**Task directions:**
From the records, report how many lines hold the word "tool", with the number as the sole reply.

**Data to process:**
—————
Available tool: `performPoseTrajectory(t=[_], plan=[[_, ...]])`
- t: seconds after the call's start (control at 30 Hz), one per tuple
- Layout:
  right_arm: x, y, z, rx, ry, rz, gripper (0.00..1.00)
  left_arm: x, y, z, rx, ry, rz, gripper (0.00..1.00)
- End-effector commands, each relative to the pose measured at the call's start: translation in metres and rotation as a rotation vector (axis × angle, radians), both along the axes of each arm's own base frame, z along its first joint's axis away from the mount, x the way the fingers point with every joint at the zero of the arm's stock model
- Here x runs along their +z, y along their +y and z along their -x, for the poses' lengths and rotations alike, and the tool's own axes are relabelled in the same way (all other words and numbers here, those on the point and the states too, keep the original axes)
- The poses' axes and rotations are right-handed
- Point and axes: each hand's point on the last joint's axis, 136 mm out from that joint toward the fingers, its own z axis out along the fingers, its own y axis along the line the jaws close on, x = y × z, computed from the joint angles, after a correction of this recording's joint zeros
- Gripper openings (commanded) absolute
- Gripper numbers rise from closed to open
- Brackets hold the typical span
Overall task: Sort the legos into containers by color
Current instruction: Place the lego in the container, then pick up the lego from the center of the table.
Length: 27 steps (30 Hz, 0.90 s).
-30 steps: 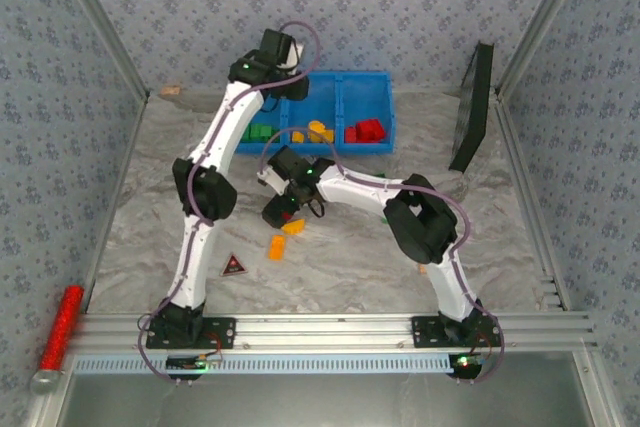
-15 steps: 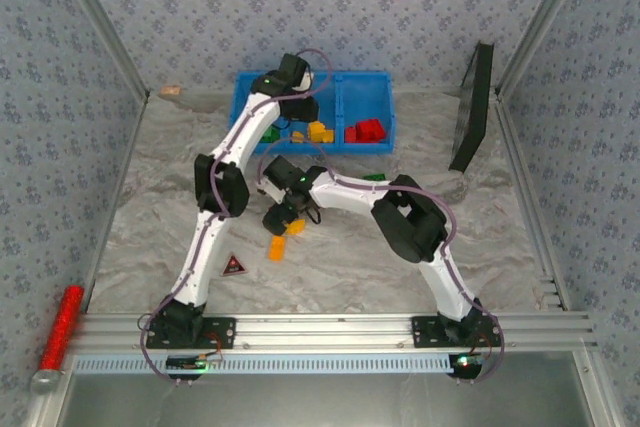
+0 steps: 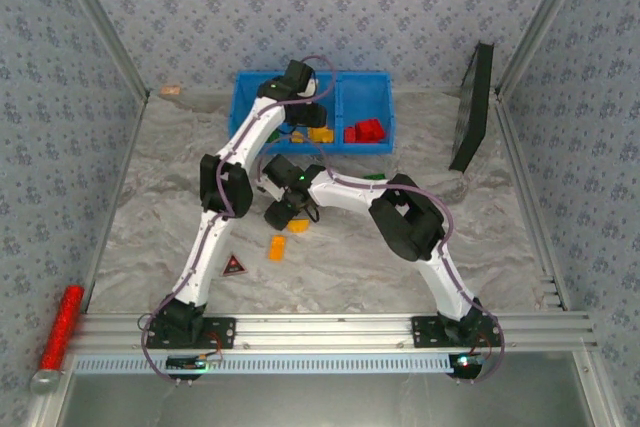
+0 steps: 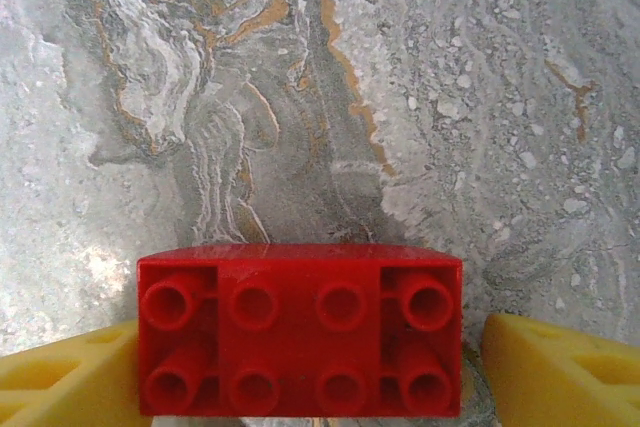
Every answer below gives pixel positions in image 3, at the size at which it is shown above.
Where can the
—————
**Final answer:**
2